Mehr Kriminalität erfordert mehr Polizeipersonal

Der Polizeigewerkschaftssprecher verweist auf die Binse, dass, wer mehr Kriminalitätsfälle in einer Stadt mit wachsender Bevölkerung erfolgreich bekämpfen will, um mehr Personal bei der Polizei nicht herumkomme. Die Politik hat für die personellen Engpässe gesorgt. Nur sie kann sie auch wieder beheben.
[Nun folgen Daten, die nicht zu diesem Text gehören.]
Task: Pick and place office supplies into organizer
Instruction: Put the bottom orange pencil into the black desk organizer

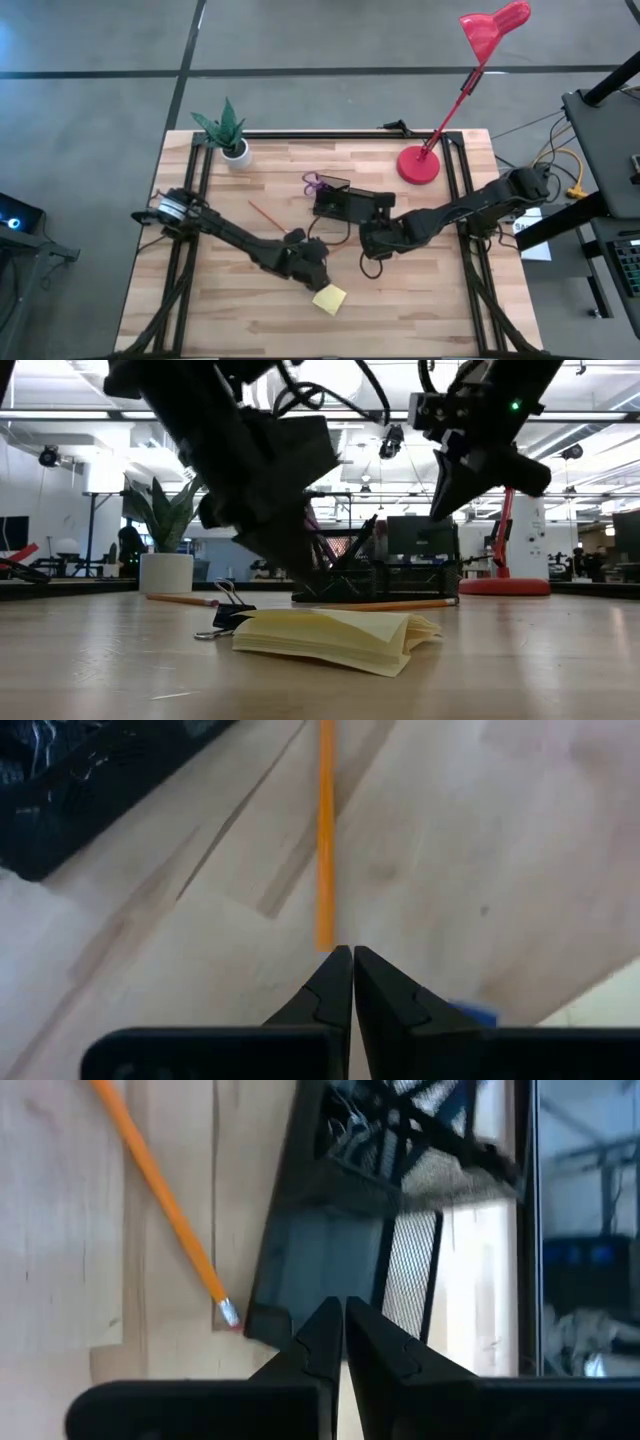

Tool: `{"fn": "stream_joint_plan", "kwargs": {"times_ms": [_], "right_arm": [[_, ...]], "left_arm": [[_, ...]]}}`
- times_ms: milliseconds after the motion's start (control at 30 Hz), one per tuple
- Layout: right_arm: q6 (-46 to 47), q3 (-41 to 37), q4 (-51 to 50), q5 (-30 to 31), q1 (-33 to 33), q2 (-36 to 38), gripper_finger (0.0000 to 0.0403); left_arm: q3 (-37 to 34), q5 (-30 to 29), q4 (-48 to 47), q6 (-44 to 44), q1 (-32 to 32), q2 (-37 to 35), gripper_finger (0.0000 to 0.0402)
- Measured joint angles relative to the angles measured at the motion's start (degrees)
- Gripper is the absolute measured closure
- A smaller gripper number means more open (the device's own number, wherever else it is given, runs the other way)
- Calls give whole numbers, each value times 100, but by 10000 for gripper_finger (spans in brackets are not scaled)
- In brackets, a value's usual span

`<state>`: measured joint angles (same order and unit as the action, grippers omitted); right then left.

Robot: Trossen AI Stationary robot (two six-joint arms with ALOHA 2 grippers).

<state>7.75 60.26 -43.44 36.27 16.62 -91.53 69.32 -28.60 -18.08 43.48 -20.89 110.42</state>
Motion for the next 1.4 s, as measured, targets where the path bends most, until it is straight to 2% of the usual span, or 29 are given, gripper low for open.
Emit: {"fn": "stream_joint_plan", "kwargs": {"times_ms": [133,300,500,667,900,1267,1400], "right_arm": [[-920,-315,685,-3,2,-2,394],[-1999,-678,1435,-13,13,-6,394],[-2088,-749,1578,-60,13,-37,394],[-2296,-753,1788,-309,9,-37,394],[-2477,-752,2140,-330,-1,-37,394],[-2458,-751,2079,-330,-148,-35,394],[-2456,-748,1600,-334,-315,4,394]], "left_arm": [[-168,-23,52,-616,-2,1,401],[-241,-21,153,-926,38,1,401],[-239,97,619,-1496,70,26,401],[-271,103,565,-1536,153,132,401],[-299,89,656,-1385,232,167,401],[-293,174,814,-1234,234,329,402],[-300,207,800,-1235,234,333,402]]}}
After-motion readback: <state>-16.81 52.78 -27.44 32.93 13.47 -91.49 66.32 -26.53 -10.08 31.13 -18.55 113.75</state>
Allerdings sollten sich die Bürgerinnen und Bürger nicht der Illusion hingeben, dass sozusagen in den nächsten Wochen oder Monaten eine Neueinstellungswelle bei der Polizei bevorstehe und der Berg von liegengebliebenen Akten abgearbeitet würde. Jendros Einschätzung ist in dieser Hinsicht ein weiteres Mal sehr nüchtern und in ihrer spröden Logik sicherlich nichts für Politiker, die in Legislaturperioden denken:

„Mehr Personal finden Sie nicht irgendwo auf der Straße. Das heißt, das wird auch schon zweieinhalb bis drei Jahre dauern, weil ganz einfach die Ausbildung so lang dauert. Das ist aber der einzige Weg, und irgendwann muss man halt mal anfangen, wenn man langfristig planen muss. Ich glaube, dass im Öffentlichen Dienst viel zu kurzfristig gedacht wurde in den letzten Jahren und genau da der Schuh drückt. Wir sehen das bei der Polizei, wir sehen das bei der Feuerwehr, wir sehen das in den Bürgerämtern und wir sehen das auch in den Schulen, wo Lehrermangel herrscht. Ich brauche gerade im Öffentlichen Dienst eine Personalplanung, die vielleicht auch mal nicht nur auf das nächste Jahr schielt oder auf den nächsten Monat, sondern auch wirklich 15 Jahre abdeckt, dass man da eine sichere Zukunft baut.“

Abgesehen davon bleibt auch eine andere Binsenweisheit aktuell: Vorsicht ist die Mutter der Porzellankiste. Oder: Jede und jeder kann zum Beispiel durch etwas weniger sorglosen Umgang mit ihrem bzw. seinem Hab und Gut dazu beitragen, dass nicht jede Gelegenheit Diebe macht.